The Financial Post recalls the Harper government’s concern that UNDRIP would give Indigenous communities a veto over developments that affect them, suggesting that last week’s decision adds to those groups’ “unique influence” over projects that affect them.
“The prime minister has already frustrated the energy sector by adding extra complications to the federal review process to indulge the green lobby,” the Post states. “By endorsing the UN’s declaration, he may enhance his personal brand of being soft on issues where the Tories came off steely, but he will also certainly make it more difficult to get things built in this country.”
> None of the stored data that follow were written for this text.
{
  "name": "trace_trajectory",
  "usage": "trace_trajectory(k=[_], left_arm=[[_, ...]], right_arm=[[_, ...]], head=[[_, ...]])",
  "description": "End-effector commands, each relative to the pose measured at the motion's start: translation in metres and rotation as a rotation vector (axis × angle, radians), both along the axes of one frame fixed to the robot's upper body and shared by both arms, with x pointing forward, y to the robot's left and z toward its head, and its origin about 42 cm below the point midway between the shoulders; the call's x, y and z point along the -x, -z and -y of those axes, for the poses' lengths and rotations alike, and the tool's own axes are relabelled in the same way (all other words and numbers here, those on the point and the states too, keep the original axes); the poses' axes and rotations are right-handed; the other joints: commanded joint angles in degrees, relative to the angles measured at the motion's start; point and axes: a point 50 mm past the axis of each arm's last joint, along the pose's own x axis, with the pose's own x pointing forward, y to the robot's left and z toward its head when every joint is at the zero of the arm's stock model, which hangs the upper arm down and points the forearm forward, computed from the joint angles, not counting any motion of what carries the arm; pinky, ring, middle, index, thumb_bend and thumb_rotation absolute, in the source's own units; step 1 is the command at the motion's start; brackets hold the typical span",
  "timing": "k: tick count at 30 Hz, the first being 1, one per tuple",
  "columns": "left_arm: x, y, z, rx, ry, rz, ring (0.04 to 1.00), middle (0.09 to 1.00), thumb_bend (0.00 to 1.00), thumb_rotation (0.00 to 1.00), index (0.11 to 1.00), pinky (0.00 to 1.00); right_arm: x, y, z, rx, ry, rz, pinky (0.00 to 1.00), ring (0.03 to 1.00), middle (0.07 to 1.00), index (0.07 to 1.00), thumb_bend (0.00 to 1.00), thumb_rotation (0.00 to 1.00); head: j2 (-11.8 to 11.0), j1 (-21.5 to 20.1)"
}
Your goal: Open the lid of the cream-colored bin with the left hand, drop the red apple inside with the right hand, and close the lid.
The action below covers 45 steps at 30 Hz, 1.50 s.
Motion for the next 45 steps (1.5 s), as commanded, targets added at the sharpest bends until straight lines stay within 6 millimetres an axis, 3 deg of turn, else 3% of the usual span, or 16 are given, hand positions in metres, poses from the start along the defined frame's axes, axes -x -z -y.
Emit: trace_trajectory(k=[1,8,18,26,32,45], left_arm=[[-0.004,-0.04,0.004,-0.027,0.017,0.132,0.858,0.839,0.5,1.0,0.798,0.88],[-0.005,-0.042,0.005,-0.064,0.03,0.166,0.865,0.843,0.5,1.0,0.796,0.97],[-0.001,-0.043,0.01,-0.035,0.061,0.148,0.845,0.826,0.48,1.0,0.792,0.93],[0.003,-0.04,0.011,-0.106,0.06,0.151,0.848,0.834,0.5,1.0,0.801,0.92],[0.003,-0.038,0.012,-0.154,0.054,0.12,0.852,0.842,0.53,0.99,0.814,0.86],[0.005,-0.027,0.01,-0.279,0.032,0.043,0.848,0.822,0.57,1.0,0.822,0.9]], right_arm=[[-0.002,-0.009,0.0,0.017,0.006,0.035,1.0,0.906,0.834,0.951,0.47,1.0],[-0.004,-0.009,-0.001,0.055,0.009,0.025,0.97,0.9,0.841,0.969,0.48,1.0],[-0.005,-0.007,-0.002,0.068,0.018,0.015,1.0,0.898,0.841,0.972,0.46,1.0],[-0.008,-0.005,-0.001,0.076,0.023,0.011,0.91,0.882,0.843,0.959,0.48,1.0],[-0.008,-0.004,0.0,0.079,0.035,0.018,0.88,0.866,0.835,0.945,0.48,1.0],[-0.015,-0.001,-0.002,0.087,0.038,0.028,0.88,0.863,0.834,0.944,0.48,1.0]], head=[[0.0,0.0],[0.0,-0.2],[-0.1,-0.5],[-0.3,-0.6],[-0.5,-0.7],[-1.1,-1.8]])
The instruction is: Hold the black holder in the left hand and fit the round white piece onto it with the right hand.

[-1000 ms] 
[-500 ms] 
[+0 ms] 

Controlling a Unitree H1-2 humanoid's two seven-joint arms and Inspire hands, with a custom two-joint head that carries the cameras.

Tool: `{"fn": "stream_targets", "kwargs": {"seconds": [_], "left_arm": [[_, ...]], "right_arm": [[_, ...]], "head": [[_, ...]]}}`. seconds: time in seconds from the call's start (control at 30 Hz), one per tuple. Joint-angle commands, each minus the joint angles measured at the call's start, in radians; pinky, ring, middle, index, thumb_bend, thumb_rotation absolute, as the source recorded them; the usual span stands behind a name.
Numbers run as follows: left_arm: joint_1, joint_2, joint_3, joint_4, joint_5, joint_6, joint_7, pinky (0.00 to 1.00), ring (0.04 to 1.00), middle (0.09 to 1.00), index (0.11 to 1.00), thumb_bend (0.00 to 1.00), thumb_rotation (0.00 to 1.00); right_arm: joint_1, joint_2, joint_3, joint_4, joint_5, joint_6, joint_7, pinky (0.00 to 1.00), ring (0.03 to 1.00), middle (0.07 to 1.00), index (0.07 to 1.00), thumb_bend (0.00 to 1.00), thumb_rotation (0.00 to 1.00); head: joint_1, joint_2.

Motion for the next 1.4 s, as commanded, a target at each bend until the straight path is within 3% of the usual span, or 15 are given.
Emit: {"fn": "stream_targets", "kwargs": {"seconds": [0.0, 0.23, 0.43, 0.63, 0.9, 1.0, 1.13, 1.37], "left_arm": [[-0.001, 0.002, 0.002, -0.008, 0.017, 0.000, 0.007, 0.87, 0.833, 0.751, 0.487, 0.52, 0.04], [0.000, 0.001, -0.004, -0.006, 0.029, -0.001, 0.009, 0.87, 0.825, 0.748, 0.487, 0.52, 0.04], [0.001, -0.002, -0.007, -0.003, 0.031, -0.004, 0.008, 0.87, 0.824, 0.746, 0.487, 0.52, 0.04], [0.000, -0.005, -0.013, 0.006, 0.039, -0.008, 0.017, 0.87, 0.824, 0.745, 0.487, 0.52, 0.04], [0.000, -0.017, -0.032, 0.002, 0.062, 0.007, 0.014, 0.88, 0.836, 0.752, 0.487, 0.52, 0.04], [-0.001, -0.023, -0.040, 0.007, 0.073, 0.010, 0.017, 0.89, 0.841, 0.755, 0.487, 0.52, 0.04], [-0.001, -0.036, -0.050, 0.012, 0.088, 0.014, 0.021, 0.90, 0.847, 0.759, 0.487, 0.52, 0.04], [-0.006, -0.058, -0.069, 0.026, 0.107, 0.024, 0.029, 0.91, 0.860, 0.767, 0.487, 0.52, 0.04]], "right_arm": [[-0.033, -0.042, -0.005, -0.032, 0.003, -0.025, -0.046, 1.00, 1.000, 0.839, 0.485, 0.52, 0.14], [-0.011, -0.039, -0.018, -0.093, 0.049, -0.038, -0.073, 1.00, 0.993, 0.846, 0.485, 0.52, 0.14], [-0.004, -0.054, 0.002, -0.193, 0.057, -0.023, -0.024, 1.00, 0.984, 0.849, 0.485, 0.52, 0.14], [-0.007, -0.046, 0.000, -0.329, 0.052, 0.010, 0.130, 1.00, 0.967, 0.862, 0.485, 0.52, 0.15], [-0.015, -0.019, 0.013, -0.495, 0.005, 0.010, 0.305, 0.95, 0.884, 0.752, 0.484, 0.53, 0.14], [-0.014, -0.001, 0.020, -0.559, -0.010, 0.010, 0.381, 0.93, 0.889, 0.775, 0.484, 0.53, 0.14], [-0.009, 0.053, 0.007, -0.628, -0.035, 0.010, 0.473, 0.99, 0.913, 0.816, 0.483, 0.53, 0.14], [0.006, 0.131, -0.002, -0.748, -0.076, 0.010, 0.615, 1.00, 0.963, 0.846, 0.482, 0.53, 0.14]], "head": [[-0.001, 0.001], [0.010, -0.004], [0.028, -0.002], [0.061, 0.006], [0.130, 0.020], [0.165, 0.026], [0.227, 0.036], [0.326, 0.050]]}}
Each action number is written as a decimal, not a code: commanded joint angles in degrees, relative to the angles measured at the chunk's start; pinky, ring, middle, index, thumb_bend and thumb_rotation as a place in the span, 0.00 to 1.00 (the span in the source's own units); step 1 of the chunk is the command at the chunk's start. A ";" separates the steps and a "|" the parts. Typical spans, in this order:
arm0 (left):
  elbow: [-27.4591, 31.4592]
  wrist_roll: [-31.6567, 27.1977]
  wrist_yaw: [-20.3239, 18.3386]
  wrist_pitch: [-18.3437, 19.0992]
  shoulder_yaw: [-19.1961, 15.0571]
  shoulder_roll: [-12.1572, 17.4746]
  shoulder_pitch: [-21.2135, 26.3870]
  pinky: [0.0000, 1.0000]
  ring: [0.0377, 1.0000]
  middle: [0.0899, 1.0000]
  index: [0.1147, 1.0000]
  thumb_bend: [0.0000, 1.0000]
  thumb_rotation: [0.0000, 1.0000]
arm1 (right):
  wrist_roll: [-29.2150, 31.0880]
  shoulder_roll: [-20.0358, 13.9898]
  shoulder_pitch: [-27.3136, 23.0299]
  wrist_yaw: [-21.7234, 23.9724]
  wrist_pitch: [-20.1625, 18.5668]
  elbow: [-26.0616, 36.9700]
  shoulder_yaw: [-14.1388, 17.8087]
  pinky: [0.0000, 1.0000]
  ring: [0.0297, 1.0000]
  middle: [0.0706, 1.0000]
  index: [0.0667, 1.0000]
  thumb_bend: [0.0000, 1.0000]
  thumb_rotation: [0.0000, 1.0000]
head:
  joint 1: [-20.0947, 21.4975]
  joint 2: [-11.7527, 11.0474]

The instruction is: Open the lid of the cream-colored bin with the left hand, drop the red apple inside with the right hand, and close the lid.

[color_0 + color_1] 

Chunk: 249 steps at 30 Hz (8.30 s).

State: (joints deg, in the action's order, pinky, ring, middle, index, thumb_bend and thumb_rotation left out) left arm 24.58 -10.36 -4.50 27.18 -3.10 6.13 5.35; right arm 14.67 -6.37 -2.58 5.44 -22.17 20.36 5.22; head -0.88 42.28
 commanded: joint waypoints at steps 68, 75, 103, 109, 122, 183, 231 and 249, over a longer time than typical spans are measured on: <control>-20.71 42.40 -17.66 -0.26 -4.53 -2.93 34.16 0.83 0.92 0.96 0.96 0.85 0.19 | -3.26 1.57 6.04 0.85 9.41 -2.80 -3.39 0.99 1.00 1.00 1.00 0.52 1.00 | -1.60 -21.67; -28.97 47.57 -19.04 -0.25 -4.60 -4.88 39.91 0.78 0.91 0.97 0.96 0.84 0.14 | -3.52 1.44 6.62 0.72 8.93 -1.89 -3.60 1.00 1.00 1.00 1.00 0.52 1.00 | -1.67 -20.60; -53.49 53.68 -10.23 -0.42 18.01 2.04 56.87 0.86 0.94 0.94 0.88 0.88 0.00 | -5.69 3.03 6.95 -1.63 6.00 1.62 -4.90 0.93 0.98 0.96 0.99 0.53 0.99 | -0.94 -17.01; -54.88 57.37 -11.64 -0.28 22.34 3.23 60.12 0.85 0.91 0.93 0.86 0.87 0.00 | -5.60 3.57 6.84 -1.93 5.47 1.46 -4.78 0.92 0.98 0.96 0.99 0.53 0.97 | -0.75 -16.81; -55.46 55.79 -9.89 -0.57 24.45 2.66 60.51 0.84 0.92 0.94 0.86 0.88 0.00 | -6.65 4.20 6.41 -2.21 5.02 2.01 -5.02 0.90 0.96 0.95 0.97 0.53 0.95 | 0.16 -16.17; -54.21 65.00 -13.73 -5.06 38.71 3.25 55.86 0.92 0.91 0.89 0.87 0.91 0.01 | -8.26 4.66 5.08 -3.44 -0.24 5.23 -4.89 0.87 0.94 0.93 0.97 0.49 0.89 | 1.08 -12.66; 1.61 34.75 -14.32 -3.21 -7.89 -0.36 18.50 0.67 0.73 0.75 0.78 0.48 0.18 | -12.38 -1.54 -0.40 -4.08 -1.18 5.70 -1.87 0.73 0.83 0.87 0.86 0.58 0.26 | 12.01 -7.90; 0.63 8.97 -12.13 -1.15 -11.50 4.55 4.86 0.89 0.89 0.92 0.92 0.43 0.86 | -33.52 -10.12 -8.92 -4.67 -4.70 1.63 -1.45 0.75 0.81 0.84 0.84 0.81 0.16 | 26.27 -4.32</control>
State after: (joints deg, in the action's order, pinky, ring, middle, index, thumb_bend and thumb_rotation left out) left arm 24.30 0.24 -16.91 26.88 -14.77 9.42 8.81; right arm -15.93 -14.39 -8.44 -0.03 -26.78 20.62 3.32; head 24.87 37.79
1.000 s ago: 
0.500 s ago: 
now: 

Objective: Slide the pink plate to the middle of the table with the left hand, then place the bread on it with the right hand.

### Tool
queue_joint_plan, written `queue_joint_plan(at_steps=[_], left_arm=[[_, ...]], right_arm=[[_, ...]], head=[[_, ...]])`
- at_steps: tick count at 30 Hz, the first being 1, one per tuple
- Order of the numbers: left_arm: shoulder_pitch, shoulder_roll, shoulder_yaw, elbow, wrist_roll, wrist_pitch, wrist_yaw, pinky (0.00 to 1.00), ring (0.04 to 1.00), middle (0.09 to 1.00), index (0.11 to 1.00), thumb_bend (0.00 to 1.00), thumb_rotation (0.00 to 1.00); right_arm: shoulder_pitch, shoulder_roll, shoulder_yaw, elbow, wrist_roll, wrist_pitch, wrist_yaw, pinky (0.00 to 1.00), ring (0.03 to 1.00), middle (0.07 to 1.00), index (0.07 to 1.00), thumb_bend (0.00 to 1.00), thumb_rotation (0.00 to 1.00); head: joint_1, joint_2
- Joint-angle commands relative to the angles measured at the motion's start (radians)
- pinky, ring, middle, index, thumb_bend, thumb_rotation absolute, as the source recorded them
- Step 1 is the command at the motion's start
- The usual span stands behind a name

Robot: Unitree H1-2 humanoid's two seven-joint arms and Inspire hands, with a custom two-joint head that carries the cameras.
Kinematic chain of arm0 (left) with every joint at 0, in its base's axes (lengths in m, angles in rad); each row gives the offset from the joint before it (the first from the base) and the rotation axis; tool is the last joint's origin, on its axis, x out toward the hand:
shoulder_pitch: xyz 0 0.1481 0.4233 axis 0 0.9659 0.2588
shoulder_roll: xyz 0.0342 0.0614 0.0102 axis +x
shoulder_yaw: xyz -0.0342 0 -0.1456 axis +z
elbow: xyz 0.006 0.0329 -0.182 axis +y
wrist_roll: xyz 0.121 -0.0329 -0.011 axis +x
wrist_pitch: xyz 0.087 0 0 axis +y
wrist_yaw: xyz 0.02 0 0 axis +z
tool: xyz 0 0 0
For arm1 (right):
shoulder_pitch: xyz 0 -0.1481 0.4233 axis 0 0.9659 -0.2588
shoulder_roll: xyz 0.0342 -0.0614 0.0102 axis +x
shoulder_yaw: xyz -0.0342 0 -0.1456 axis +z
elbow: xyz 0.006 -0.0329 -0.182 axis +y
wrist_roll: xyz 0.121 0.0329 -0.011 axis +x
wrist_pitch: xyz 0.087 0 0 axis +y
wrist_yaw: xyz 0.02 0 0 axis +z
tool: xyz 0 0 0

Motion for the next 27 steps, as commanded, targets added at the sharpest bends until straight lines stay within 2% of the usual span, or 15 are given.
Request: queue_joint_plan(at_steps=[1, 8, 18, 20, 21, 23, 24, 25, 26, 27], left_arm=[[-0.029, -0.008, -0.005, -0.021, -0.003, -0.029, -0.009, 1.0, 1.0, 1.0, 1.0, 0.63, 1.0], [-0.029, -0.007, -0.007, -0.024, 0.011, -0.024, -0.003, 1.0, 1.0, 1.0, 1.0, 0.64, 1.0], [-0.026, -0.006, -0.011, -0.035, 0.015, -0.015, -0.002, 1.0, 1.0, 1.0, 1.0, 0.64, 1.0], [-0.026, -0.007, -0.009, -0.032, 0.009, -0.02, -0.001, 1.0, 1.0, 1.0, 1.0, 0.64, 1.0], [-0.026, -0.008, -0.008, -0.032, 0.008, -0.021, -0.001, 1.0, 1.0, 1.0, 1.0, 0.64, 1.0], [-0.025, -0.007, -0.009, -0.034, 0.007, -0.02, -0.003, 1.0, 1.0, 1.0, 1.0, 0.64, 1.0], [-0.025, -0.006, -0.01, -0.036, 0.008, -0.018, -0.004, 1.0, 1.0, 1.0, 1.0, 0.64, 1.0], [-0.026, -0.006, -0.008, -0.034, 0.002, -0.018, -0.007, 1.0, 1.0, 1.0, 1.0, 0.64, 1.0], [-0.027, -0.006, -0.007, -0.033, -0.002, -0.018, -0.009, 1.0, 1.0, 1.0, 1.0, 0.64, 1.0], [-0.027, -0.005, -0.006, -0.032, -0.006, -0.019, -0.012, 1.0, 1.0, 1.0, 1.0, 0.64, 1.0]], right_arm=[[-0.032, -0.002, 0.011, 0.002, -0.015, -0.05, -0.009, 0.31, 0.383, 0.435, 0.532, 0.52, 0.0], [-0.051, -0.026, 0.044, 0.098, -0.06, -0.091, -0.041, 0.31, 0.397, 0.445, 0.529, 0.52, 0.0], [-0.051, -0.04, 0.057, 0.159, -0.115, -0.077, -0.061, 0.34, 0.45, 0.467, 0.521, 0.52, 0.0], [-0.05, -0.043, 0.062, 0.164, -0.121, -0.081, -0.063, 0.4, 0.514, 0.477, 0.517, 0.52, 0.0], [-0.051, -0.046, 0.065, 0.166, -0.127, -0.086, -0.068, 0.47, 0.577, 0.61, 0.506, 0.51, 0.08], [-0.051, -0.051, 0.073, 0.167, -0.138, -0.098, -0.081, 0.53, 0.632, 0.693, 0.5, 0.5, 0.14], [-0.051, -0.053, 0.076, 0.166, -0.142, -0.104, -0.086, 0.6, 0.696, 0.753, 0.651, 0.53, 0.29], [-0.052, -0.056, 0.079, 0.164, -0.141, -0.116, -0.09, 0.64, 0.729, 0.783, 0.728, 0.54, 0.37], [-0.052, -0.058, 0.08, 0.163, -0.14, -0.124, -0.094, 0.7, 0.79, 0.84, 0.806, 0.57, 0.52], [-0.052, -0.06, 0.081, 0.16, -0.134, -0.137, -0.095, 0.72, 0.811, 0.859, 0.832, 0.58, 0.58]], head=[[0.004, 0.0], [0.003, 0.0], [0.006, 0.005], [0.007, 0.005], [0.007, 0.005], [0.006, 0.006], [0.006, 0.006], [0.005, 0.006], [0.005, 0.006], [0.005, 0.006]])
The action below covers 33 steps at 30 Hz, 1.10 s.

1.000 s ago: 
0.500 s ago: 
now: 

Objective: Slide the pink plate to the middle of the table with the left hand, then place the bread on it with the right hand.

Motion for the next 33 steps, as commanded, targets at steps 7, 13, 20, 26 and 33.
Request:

In New York, a First Nations leader from New Brunswick said Canada’s full adoption of UNDRIP would make it easier for communities to fight TransCanada Corporation’s controversial Energy East pipeline. “I’m very confident that by the Liberal federal government supporting the declaration…that we will have the opportunity to say no,” said Ron Tremblay, Grand Chief of the Wolastoq Grand Council, which identifies all of New Brunswick and parts of Quebec and Maine as its ancestral territory.
In December, meanwhile, Phil Fontaine, a former national chief of the Assembly of First Nations who has since worked as a consultant to Energy East, submitted a report to Natural Resources Minister Jim Carr, proposing the Northwest Territories’ model of “collaborative consent” for sharing decision-making with First Nations. “The idea is that ‘free, prior and informed consent’ becomes essentially moot when First Nations are co-proposing and co-drafting laws in the first place,” the National Post reports, citing Fontaine’s text. “’It is an approach that leads to reconciliation.’”
The government’s “duty to consult” with Indigenous peoples was upheld most recently in a unanimous Supreme Court decision in June 2014 that “massively empowered” the “most disadvantaged communities in the country,” former treaty rights negotiator Bill Gallagher told CBC News at the time.